Of course, as any fan of dance documentaries can tell you, the real thrill of such films is the opportunity to see the beauty of bodies in motion, captured up-close on camera and overpowering all other concerns through the transcendent urgency of its perfection. “Can You Bring It” does not disappoint on this level, either.

That should be no surprise. Bill T. Jones, after all, has continued throughout the decades, as has the company he founded with Arnie which still bears both of their names. He’s gone on to win Tony Awards (for choreographing “Spring Awakening” and “Fela!”), become a Kennedy Center Honoree, and be awarded a MacArthur Grant, over a long career in which he has choreographed over 120 works, and the dancing we see onscreen all bears the pedigree of having been shaped, either directly or indirectly, by his influence.

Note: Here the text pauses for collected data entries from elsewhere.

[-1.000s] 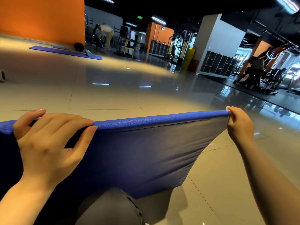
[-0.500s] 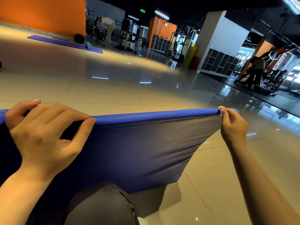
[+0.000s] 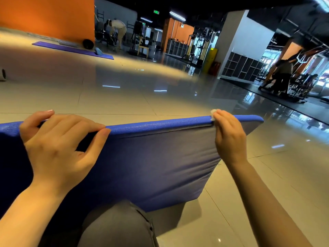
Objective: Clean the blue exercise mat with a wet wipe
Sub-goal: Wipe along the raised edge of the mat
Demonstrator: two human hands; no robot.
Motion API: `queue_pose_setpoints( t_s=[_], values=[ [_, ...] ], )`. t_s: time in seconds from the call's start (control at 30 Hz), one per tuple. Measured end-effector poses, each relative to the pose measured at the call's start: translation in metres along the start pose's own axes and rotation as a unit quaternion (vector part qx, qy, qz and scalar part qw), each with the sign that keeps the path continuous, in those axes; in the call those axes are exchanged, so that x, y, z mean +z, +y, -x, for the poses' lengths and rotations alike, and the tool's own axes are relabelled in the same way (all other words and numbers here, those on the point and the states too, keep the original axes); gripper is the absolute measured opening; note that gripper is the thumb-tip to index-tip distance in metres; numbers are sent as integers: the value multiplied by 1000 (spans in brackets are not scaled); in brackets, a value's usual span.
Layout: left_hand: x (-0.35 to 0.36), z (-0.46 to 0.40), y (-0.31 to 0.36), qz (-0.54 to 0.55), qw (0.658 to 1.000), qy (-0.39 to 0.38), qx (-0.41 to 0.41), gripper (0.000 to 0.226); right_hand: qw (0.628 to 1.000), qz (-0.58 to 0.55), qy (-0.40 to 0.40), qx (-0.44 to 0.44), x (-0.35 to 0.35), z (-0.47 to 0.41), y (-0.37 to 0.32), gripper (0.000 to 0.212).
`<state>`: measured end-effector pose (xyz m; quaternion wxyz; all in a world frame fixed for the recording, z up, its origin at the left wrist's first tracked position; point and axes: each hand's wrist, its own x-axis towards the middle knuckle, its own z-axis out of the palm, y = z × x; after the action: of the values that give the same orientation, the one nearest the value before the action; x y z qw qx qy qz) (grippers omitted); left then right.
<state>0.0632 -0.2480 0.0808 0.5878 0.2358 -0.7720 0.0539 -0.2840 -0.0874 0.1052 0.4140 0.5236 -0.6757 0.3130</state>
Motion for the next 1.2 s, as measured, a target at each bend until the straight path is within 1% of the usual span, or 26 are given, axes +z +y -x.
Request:
queue_pose_setpoints(
  t_s=[0.07, 0.13, 0.23, 0.3, 0.37, 0.43, 0.5, 0.6, 0.73, 0.8, 0.87, 0.93, 1.0, 1.1, 1.2],
  values=[
    [-1, 1, 6, -11, 1000, 10, 4, 32, 998, 18, -20, 53, -2, -2, 18, 32],
    [0, 1, 11, -21, 999, 27, 13, 30, 996, 6, -26, 86, -1, -3, 14, 35],
    [-1, 0, 16, -31, 998, 51, 27, 31, 987, -72, 3, 147, 2, -8, -32, 30],
    [-3, 0, 19, -47, 996, 68, 30, 32, 978, -131, 20, 158, 1, -10, -72, 26],
    [-4, 0, 21, -60, 995, 79, 33, 32, 974, -191, 15, 122, -1, -10, -119, 26],
    [-5, 0, 21, -60, 995, 76, 36, 32, 972, -232, -3, 49, 0, -6, -162, 26],
    [-8, 0, 20, -55, 995, 67, 40, 32, 969, -247, -10, -15, 1, -5, -185, 25],
    [-13, 0, 19, -55, 996, 57, 42, 30, 973, -222, -8, -62, 1, -8, -175, 24],
    [-16, 2, 22, -53, 996, 55, 44, 27, 985, -128, -3, -115, -4, -5, -132, 25],
    [-17, 4, 24, -54, 996, 53, 42, 26, 993, -86, -7, -84, -7, -4, -100, 24],
    [-18, 4, 25, -55, 996, 52, 40, 26, 998, -60, -7, -7, -12, -3, -72, 21],
    [-18, 5, 27, -56, 996, 50, 40, 25, 997, -54, -2, 59, -15, 1, -62, 18],
    [-20, 6, 29, -60, 996, 53, 41, 25, 994, -72, 9, 82, -14, 5, -74, 19],
    [-22, 7, 31, -64, 996, 46, 41, 27, 991, -114, 21, 73, -7, 10, -114, 29],
    [-25, 8, 32, -63, 997, 36, 38, 28, 980, -182, 39, 76, -4, 11, -152, 30]
  ],
)
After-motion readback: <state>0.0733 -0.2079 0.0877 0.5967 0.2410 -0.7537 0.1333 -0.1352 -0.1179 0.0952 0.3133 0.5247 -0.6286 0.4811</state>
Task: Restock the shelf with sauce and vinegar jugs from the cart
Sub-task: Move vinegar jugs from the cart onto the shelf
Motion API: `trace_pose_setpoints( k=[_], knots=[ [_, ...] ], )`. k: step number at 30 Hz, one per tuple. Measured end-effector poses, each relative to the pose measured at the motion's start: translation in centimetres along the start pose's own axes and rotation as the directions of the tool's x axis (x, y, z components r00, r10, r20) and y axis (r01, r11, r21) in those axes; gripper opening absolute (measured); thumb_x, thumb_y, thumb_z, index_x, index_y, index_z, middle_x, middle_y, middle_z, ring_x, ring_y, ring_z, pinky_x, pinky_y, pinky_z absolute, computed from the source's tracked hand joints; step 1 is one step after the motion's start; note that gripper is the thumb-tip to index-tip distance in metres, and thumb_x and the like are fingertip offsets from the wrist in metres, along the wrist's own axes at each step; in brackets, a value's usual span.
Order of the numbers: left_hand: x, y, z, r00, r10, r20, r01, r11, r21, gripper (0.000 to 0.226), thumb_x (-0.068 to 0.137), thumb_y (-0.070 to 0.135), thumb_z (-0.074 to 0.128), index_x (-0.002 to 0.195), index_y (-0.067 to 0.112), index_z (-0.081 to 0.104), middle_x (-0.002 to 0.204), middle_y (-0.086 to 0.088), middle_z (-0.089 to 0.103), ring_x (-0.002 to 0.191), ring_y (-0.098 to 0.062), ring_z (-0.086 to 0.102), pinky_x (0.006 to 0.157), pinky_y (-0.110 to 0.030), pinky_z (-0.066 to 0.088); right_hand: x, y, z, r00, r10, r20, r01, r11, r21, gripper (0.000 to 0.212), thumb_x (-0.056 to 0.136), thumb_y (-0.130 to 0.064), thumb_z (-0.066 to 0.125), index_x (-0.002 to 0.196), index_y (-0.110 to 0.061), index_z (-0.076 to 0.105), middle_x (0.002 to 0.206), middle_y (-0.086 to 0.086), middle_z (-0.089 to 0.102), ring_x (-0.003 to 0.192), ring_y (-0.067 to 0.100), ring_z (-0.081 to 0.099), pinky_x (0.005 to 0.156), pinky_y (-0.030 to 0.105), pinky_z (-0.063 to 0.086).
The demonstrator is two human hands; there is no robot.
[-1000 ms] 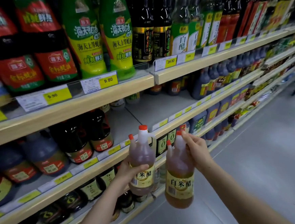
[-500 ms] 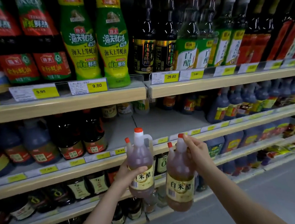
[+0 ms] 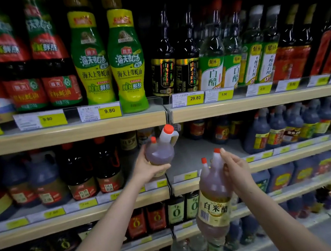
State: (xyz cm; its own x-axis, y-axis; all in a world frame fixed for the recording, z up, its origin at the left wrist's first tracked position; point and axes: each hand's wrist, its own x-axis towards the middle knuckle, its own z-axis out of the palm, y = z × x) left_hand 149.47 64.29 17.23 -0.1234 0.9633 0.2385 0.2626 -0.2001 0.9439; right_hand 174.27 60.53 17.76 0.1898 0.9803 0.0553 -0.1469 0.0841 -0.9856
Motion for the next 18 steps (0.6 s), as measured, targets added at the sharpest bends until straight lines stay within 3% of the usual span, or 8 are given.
trace_pose_setpoints(
  k=[3, 7, 10, 14, 18],
  knots=[
    [1.6, -1.8, -0.2, 1.0, 0.004, 0.001, -0.004, 1.0, 0.012, 0.088, 0.054, 0.001, 0.088, 0.129, 0.011, 0.043, 0.109, 0.004, 0.055, 0.102, -0.01, 0.052, 0.08, -0.012, 0.039, 0.9, 0.7, 0.7, 1.0, -0.025, -0.006, 0.025, 1.0, 0.011, 0.027, 0.079, -0.044, 0.063, 0.079, -0.017, 0.067, 0.071, 0.004, 0.068, 0.072, 0.021, 0.064, 0.062, 0.03, 0.05],
    [3.3, -4.6, -0.4, 0.997, -0.07, 0.034, 0.068, 0.997, 0.044, 0.086, 0.05, 0.012, 0.091, 0.124, 0.018, 0.048, 0.115, 0.001, 0.059, 0.108, -0.015, 0.056, 0.091, -0.029, 0.044, 1.3, 1.6, 1.7, 0.999, -0.053, 0.009, 0.053, 0.998, 0.04, 0.024, 0.087, -0.035, 0.059, 0.08, -0.013, 0.067, 0.058, -0.003, 0.065, 0.054, 0.007, 0.061, 0.046, 0.017, 0.046],
    [4.0, -5.3, -0.6, 0.988, -0.126, 0.095, 0.122, 0.992, 0.042, 0.076, 0.053, 0.012, 0.09, 0.119, 0.019, 0.052, 0.116, -0.001, 0.062, 0.102, -0.013, 0.058, 0.086, -0.025, 0.043, 1.5, 2.0, 2.3, 0.998, -0.055, 0.015, 0.055, 0.998, 0.032, 0.025, 0.088, -0.033, 0.058, 0.088, -0.011, 0.068, 0.062, -0.003, 0.067, 0.055, 0.005, 0.062, 0.046, 0.016, 0.046],
    [4.3, -5.3, -1.3, 0.962, -0.222, 0.158, 0.221, 0.975, 0.021, 0.074, 0.062, 0.014, 0.086, 0.126, 0.016, 0.048, 0.121, -0.001, 0.058, 0.1, -0.011, 0.055, 0.085, -0.023, 0.042, 1.1, 1.9, 2.9, 0.997, -0.042, 0.06, 0.041, 0.999, 0.014, 0.024, 0.086, -0.037, 0.06, 0.083, -0.015, 0.07, 0.071, 0.005, 0.067, 0.065, 0.015, 0.064, 0.055, 0.023, 0.051],
    [3.7, -3.8, -2.4, 0.942, -0.265, 0.207, 0.238, 0.96, 0.146, 0.079, 0.064, 0.019, 0.085, 0.131, 0.014, 0.045, 0.133, -0.007, 0.055, 0.105, -0.011, 0.052, 0.09, -0.024, 0.041, 0.5, 0.5, 3.2, 0.994, -0.045, 0.104, 0.044, 0.999, 0.012, 0.023, 0.086, -0.035, 0.059, 0.079, -0.016, 0.07, 0.064, 0.002, 0.066, 0.061, 0.013, 0.062, 0.052, 0.022, 0.049]
  ],
)
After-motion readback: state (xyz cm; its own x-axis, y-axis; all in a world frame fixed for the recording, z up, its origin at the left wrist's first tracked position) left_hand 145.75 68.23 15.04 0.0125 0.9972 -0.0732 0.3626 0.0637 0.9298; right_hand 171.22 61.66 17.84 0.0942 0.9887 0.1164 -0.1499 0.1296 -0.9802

Add to that the presence of one co-director (LeBlanc) who has been intertwined with his work through most of her own career, and another (Hurwitz) who is one of the most honored documentary cinematographers working today, and you couldn’t ask for a better team to put together a great dance documentary.

Yet what makes a dance documentary truly great is its resonance within a larger world. Dance – and indeed, film, or any other form of art – is at its best when it serves to explore the experience of life itself, through all its levels and nuances. “Can You Bring It” does just that, offering up a lyrical and detailed portrait of artists and their work that is also rich in wisdom, compassion, empathy, diversity, and historical perspective – a testament to the power of art and the triumph of the human spirit.

In a world where the concept of community is often used more to divide us than to unite us, such ideas are a balm for the soul.